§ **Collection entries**
┄┄┄┄┄┄

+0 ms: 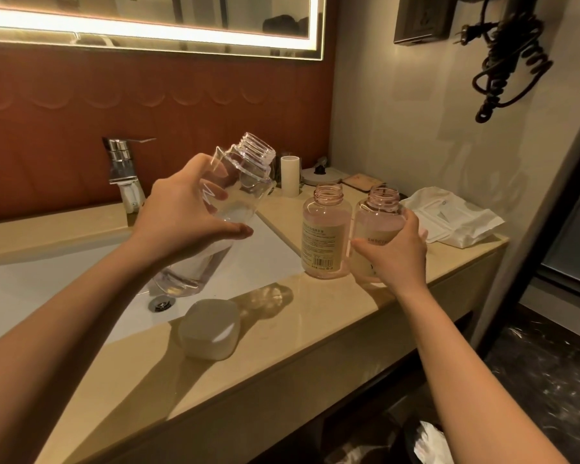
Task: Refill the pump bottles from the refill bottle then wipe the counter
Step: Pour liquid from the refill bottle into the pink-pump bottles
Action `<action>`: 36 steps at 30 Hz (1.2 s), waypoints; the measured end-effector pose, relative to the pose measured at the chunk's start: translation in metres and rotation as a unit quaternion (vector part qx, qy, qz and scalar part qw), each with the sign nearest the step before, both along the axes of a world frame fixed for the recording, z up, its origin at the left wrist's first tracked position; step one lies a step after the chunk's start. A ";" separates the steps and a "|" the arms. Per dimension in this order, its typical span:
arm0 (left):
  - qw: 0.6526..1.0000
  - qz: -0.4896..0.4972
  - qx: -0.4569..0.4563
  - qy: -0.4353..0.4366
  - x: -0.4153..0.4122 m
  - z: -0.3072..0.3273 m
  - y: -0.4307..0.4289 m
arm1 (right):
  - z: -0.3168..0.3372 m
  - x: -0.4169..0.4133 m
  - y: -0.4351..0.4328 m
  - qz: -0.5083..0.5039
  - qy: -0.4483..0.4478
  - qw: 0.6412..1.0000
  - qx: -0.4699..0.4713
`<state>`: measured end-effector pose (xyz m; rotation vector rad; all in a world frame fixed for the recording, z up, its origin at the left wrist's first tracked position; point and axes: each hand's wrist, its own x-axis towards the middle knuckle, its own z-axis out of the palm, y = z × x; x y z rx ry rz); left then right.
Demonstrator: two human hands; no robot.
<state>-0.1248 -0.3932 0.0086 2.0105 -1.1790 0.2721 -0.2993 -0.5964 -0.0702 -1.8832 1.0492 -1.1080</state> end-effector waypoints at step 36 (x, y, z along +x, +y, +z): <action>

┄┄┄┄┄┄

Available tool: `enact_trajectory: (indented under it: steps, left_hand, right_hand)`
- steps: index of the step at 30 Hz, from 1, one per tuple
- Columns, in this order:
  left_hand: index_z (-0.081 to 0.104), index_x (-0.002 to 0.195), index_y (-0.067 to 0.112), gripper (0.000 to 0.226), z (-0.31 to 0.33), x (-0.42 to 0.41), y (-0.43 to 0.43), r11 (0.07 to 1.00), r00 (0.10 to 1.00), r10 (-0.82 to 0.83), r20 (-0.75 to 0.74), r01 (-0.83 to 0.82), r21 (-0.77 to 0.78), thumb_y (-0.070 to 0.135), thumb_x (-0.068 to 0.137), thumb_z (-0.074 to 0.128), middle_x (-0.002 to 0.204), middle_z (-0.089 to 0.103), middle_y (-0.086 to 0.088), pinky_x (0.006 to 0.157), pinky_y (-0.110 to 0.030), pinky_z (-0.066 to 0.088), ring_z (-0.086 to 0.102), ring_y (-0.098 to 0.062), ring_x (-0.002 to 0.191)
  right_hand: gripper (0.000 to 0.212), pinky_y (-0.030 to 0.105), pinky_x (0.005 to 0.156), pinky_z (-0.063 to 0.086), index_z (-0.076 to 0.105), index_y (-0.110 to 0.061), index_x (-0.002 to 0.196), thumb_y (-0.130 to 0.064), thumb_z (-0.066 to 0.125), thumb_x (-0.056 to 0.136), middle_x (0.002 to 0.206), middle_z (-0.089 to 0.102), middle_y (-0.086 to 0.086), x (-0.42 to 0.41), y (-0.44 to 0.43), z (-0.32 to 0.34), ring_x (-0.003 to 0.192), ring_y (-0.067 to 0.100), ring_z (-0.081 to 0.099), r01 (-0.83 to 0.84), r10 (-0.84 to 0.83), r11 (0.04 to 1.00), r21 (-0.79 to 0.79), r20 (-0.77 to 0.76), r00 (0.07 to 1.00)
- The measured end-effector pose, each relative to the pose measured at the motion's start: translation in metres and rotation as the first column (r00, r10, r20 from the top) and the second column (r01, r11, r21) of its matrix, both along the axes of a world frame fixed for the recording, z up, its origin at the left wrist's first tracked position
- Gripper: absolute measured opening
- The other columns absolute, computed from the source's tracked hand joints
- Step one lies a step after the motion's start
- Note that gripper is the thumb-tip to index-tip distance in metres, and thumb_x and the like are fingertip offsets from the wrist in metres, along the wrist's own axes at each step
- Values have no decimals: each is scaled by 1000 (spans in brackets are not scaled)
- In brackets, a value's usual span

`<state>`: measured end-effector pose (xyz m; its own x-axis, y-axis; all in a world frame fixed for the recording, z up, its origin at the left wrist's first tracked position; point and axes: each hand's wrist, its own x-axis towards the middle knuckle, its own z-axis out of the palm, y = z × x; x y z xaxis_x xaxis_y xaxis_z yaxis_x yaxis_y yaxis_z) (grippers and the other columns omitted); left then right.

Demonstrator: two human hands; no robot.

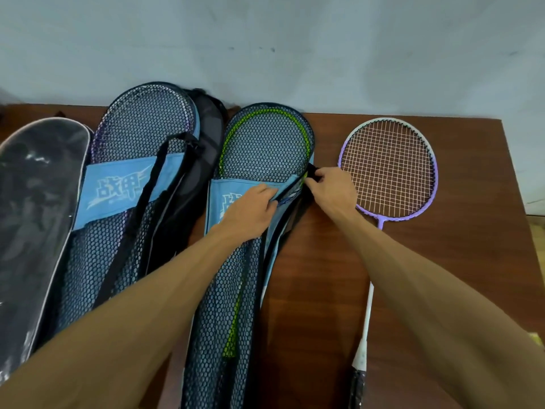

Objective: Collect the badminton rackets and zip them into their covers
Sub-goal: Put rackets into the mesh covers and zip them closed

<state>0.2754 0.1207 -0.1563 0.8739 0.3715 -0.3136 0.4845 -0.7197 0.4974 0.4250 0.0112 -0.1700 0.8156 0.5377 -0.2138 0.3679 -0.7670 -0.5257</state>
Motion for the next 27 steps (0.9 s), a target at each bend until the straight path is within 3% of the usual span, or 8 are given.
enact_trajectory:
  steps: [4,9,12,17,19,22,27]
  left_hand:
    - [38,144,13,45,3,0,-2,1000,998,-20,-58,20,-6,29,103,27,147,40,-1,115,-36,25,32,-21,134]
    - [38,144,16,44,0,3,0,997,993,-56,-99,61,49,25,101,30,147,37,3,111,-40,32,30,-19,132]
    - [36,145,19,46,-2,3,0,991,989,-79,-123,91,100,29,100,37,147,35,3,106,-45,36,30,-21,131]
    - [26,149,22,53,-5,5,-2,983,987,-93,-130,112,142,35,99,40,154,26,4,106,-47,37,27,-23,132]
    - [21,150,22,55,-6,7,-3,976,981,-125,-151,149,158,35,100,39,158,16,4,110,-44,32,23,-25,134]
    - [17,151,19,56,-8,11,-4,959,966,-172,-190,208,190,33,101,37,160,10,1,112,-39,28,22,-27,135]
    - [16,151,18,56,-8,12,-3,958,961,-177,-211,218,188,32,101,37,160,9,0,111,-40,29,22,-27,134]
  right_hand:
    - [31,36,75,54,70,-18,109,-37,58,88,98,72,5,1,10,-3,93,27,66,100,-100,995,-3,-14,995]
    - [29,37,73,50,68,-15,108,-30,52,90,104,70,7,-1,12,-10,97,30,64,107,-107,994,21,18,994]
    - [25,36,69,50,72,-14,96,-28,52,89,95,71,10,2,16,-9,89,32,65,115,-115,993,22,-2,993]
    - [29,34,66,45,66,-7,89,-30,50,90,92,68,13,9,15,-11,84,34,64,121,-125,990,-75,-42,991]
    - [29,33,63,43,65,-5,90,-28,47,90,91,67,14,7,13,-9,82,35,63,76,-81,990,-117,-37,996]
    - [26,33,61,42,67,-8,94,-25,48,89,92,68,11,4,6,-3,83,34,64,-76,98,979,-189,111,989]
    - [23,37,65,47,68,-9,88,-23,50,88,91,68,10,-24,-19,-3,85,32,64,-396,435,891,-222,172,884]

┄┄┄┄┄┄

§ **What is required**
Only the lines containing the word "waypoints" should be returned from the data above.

§ **Written solution**
Action `<action>`: 36 steps at 30 Hz (1.2 s), waypoints; the measured end-effector pose, relative to the pose measured at the chunk's start: translation in metres and rotation as a unit quaternion (vector part qx, qy, qz and scalar part qw), each with the sign nearest the step before, both along the axes of a world frame fixed for the recording, z up, its origin at the left wrist's first tracked position; step one lies a step after the chunk's start. A ";" separates the steps and a "|" the arms. Per dimension in this order, its typical span:
<state>-0.1248 -0.3932 0.0086 2.0105 -1.1790 0.2721 -0.2993 -0.5964 -0.0702 -1.8832 1.0492 -1.1080</state> end-effector waypoints at step 36 (x, y, z along +x, +y, +z): <action>

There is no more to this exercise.